▶ **Task goal**
Only the lines from the one with "Outline red and" through the last belong in the output; print them exactly as given below.

Records from a collection

════════════════

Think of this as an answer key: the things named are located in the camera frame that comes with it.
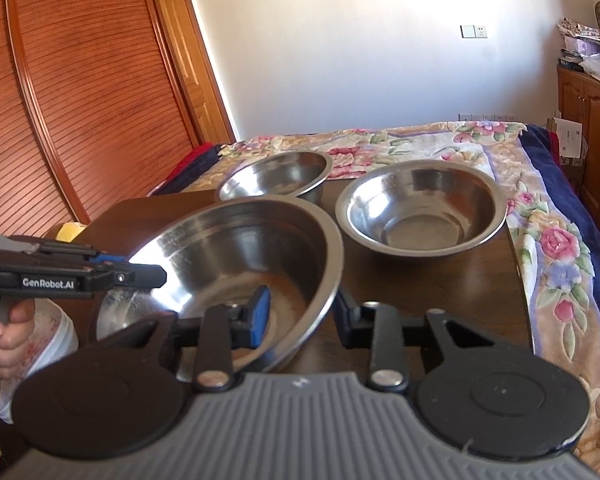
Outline floral square plate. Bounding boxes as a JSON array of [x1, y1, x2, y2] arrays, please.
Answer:
[[0, 299, 79, 424]]

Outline wooden louvered wardrobe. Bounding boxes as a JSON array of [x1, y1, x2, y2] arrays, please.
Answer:
[[0, 0, 234, 235]]

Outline person's left hand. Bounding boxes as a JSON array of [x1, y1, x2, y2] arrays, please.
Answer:
[[0, 298, 35, 379]]

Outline wooden side cabinet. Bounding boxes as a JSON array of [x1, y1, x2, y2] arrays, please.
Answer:
[[557, 66, 600, 229]]

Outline floral bed blanket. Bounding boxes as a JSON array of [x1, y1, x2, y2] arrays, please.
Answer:
[[182, 122, 600, 474]]

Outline white wall switch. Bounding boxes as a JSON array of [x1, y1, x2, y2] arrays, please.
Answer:
[[460, 24, 488, 39]]

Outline red and navy clothes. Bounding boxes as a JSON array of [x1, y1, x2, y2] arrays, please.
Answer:
[[149, 142, 223, 196]]

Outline large steel bowl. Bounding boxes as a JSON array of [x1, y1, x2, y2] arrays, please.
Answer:
[[88, 196, 344, 372]]

════════════════

▶ **Result of this task**
Outline red and navy clothes. Bounding boxes as a JSON array of [x1, y1, x2, y2] arrays, please.
Answer:
[[149, 142, 223, 196]]

Outline large steel bowl. Bounding boxes as a JSON array of [x1, y1, x2, y2] arrays, please.
Answer:
[[88, 196, 344, 372]]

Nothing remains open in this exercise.